III. Le voyage, allégorie de la vie
Le poème prend une dimension allégorique, où le voyage devient une métaphore de la vie humaine.
1. Une structure symbolique
La structure symétrique du poème, ascendante jusqu'au vers 10 et descendante à partir du vers 11, invite à cette interprétation. Les deux parties, qui figurent la jeunesse et la vieillesse, se répondent en un réseau d'échos et d'oppositions. « Ma fortune sombra » répond à « mes rêves flottaient », et « le champ de mort » au « champ de mes rêves ». Le poème suit ainsi la courbe de la vie.

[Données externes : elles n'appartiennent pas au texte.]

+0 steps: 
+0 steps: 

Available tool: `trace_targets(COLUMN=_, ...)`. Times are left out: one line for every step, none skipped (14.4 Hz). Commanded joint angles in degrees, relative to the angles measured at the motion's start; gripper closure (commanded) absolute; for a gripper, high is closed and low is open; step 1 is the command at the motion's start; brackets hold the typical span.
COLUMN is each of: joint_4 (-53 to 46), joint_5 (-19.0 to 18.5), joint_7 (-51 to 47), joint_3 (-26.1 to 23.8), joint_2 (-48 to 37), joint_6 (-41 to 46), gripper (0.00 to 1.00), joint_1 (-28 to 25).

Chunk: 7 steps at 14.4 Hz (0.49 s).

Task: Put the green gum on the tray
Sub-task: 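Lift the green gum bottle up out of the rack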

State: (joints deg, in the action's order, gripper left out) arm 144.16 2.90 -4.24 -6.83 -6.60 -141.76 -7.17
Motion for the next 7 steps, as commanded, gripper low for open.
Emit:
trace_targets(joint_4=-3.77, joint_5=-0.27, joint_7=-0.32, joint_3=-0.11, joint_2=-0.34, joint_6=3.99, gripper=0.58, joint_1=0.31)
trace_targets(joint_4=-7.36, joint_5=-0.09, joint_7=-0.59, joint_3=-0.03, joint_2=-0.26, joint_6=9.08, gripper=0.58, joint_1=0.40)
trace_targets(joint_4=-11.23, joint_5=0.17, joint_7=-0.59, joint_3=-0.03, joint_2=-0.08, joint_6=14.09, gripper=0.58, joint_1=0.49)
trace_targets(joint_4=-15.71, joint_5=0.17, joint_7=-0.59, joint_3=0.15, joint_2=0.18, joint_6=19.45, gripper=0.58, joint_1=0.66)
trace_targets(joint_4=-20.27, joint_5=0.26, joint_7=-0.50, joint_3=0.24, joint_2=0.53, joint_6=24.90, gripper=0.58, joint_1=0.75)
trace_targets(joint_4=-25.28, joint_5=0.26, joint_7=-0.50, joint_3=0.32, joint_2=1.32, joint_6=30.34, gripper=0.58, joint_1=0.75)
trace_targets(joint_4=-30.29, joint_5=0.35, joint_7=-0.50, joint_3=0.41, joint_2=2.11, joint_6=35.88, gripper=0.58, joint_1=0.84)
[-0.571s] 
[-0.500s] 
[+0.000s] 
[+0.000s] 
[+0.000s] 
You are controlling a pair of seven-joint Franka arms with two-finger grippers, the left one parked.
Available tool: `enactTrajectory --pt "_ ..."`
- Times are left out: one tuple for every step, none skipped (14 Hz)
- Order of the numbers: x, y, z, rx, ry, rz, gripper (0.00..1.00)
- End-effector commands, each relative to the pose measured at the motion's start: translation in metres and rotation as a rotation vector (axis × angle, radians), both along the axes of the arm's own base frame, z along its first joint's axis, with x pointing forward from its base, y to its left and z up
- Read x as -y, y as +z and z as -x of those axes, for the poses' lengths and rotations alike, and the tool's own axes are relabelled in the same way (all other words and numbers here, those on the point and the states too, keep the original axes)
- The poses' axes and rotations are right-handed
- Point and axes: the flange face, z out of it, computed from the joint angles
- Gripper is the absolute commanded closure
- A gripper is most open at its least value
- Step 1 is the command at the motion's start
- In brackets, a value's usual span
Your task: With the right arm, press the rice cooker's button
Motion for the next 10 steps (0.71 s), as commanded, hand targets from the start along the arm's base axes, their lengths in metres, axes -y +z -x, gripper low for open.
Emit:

Chaque mot prend alors un sens figuré, donnant une nouvelle vie à des clichés : les « écueil(s) » de la vie, un « cap » à franchir, une vie « amère ». L'expression « j'en suis revenu » prend un double sens, propre et figuré, exprimant la désillusion. Les expressions combinant un mot concret et un mot abstrait, telles que « continents de la vie », « îles de joie » et « flots amers », prennent tout leur sens.
2. La présence du destin
Le jeu des temps annonce cette méditation sur le destin. L'imparfait, utilisé dans les premiers vers, souligne le caractère éphémère de la vie. Les adverbes « maintenant », « autrefois » et « encor » marquent le passage du temps, tandis que le présent et le passé composé relaient cette idée.